Truss bridge in Osawatomie, Kansas

Asylum Bridge, also known as the First Street Bridge, is a historic truss bridge in Osawatomie, Kansas, spanning the Marais des Cygnes River. Completed in 1905, it was built to connect the city's First Street to the south entrance of the Osawatomie State Hospital.

The bridge is the only known example in the United States to feature a reverse Parker truss design, a distinction that led to its placement on the National Register of Historic Places in 1990.

==History==
===Construction===
Following the expensive floods of 1903 and 1904, Miami County required significant funds to repair and replace infrastructure. Among these projects was a new crossing at the "Asylum Crossing" in Osawatomie, intended to connect the south entrance of the Osawatomie State Hospital to First Street. Ten companies submitted bids for the project, and the Kansas City Bridge Company won the contract with a bid of $4,800.

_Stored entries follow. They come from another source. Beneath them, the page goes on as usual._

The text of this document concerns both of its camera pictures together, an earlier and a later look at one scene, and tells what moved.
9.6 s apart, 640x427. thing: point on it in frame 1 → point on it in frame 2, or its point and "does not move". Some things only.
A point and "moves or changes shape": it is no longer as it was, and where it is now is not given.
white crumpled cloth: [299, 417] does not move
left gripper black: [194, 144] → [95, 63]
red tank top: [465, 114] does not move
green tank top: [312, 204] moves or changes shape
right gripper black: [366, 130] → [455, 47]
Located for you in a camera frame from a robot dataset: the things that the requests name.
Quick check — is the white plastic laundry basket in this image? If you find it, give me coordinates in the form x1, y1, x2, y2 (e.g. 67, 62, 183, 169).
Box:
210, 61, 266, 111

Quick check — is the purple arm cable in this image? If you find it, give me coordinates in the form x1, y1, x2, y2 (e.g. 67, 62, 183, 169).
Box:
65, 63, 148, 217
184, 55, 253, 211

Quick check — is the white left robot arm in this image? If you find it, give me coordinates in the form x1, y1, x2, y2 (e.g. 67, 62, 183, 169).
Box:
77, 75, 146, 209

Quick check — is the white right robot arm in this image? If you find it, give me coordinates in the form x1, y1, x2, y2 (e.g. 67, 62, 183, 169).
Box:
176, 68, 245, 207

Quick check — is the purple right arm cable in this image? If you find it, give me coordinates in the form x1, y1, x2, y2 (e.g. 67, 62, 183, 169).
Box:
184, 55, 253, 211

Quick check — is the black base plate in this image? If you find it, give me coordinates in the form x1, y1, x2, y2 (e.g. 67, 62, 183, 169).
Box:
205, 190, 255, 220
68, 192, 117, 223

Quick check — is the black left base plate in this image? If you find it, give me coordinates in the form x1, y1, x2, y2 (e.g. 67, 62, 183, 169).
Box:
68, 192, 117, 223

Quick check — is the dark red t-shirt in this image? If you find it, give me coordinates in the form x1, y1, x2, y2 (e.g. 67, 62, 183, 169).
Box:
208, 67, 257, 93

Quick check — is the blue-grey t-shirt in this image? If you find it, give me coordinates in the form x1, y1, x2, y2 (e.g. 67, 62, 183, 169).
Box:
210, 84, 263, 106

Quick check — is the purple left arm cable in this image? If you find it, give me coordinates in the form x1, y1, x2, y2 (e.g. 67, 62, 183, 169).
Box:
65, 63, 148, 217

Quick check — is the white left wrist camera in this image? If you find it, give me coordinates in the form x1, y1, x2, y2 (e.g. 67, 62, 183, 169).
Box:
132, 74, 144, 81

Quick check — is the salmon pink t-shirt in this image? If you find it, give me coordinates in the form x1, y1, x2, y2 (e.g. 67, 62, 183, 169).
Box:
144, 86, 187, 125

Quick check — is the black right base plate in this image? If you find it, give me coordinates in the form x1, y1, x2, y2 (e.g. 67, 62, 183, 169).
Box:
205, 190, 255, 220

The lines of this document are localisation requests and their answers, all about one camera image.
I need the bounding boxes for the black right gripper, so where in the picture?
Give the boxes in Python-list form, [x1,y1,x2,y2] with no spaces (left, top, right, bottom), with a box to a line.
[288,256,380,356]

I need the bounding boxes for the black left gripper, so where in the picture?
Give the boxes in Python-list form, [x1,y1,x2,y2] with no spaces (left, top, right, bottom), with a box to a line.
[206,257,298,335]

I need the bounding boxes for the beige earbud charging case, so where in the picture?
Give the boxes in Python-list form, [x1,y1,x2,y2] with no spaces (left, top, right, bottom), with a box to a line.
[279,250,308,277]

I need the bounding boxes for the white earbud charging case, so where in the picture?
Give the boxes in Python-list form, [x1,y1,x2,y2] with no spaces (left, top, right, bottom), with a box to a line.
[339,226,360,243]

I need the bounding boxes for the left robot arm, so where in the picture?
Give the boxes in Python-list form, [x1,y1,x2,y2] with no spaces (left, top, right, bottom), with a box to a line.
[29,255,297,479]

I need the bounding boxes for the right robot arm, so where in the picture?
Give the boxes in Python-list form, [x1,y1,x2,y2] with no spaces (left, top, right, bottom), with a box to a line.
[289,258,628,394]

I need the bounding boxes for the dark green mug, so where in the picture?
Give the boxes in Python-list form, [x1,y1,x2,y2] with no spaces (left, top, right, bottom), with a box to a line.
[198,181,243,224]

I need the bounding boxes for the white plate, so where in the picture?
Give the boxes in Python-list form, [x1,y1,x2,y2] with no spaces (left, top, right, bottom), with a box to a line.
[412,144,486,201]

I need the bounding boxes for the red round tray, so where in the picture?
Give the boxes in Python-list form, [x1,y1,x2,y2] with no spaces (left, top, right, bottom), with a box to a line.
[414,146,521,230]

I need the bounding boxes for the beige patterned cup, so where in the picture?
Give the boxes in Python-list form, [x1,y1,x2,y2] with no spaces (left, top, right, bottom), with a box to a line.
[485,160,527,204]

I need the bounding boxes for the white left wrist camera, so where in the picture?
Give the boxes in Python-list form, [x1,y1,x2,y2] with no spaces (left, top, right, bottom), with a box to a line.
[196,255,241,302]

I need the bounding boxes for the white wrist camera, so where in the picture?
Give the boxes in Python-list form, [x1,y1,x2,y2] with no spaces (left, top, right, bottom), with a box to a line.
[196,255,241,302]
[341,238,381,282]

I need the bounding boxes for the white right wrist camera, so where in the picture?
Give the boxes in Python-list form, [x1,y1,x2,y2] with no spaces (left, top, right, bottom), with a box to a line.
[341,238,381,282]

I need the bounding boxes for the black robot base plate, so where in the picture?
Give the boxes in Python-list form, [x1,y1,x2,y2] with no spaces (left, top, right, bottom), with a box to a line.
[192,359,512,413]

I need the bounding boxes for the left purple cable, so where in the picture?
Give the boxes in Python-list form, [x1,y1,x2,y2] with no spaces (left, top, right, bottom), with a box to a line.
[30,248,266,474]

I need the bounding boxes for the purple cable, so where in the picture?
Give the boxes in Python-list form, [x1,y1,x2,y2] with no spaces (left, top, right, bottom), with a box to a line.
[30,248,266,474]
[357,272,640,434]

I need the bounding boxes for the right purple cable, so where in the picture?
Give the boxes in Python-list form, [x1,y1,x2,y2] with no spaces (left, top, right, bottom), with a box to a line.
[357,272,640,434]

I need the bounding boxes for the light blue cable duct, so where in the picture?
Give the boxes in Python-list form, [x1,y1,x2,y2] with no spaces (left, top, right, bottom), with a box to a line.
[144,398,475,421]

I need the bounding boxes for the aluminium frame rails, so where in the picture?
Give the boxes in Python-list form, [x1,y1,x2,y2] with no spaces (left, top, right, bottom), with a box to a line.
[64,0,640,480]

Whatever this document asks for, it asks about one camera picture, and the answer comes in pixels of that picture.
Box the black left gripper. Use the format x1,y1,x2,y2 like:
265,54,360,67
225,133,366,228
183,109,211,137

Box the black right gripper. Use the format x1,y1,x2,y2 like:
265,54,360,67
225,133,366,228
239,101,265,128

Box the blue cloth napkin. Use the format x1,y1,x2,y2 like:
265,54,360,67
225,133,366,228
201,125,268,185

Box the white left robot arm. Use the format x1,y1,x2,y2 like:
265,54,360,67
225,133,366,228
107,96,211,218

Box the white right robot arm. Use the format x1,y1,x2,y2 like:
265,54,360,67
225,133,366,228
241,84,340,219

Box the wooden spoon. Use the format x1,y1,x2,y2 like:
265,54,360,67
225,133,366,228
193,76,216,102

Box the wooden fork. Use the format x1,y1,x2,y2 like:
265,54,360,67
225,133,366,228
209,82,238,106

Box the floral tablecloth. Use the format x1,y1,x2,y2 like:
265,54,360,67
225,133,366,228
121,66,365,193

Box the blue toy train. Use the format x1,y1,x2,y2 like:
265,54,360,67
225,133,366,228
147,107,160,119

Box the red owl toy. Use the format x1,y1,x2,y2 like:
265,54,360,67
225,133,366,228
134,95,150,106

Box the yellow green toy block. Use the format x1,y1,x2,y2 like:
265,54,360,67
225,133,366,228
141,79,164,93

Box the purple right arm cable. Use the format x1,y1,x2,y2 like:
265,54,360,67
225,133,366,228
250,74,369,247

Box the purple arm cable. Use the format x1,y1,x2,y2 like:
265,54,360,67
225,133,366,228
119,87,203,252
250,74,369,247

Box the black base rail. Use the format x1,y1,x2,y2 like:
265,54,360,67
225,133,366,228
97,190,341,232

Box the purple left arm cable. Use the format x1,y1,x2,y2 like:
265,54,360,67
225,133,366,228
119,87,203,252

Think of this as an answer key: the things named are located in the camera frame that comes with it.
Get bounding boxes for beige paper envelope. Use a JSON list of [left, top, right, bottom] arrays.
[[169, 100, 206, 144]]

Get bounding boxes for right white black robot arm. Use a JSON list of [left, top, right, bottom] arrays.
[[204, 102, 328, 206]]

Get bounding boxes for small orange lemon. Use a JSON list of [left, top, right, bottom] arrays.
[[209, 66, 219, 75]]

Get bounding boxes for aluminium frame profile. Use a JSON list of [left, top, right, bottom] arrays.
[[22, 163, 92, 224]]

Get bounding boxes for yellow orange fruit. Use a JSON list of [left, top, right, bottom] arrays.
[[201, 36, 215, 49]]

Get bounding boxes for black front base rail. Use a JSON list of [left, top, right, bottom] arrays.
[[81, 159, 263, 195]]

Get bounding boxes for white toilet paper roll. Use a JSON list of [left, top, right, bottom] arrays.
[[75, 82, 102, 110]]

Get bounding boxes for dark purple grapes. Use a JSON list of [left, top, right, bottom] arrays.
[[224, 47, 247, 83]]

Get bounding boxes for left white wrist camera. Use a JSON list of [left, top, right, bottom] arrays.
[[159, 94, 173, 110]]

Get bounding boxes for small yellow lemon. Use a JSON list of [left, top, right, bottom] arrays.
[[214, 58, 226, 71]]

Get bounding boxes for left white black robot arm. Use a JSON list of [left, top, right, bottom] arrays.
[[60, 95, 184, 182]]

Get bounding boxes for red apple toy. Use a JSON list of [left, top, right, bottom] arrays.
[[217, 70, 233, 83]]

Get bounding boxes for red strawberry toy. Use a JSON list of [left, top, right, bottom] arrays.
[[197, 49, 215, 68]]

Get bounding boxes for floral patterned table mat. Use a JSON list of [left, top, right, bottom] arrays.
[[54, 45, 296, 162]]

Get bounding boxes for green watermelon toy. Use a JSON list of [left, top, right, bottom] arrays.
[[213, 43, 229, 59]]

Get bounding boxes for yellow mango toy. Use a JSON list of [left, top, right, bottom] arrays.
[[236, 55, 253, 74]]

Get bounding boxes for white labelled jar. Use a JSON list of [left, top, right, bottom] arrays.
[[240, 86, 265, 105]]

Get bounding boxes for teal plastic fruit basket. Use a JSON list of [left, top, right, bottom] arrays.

Construction began in October 1905 and proceeded quickly, reaching completion by December 22, 1905. The project was steeped in local political controversy, particularly regarding the relocation of the old bridge spans and the names inscribed on the new bridge's plaque. While Commissioner Archie Lee's name was included, some local residents argued that former Commissioner Reuben Smith deserved the honor, as he had secured the original appropriation.

===Closure===
The bridge primarily served as a crossing to the main entrance of the Osawatomie State Hospital. However, it was closed to vehicular traffic in 1979. Though it remained open to pedestrians for a time after being closed to automobiles, it was permanently closed to all traffic in 1998 due to safety concerns and structural deterioration, including damage to its railings.

==Design==
The Asylum Bridge is a single-span, pin-connected truss bridge measuring 219 ft in length and 16.5 ft in width with gas lights at each end. Its wooden deck sits approximately 21 ft above the river bed.

The structure is classified as a "reverse Parker through truss". While a standard Parker truss features a polygonal top chord that curves upward to increase strength at the center, the Asylum Bridge's top chord curves downward. Additionally, the presence of towers at each abutment gives the bridge a cantilevered appearance.

At the time of its nomination to the National Register, this design was identified as unique to the bridge, and no similar examples have been found anywhere else in the country. The bridge's components were fabricated from wrought iron or steel, using sections of channel iron and angle stock tied together with single bar lacing. While individual components were riveted together, the main members of the bridge are joined at panel points using pins, a construction method that was becoming less common by the early 20th century.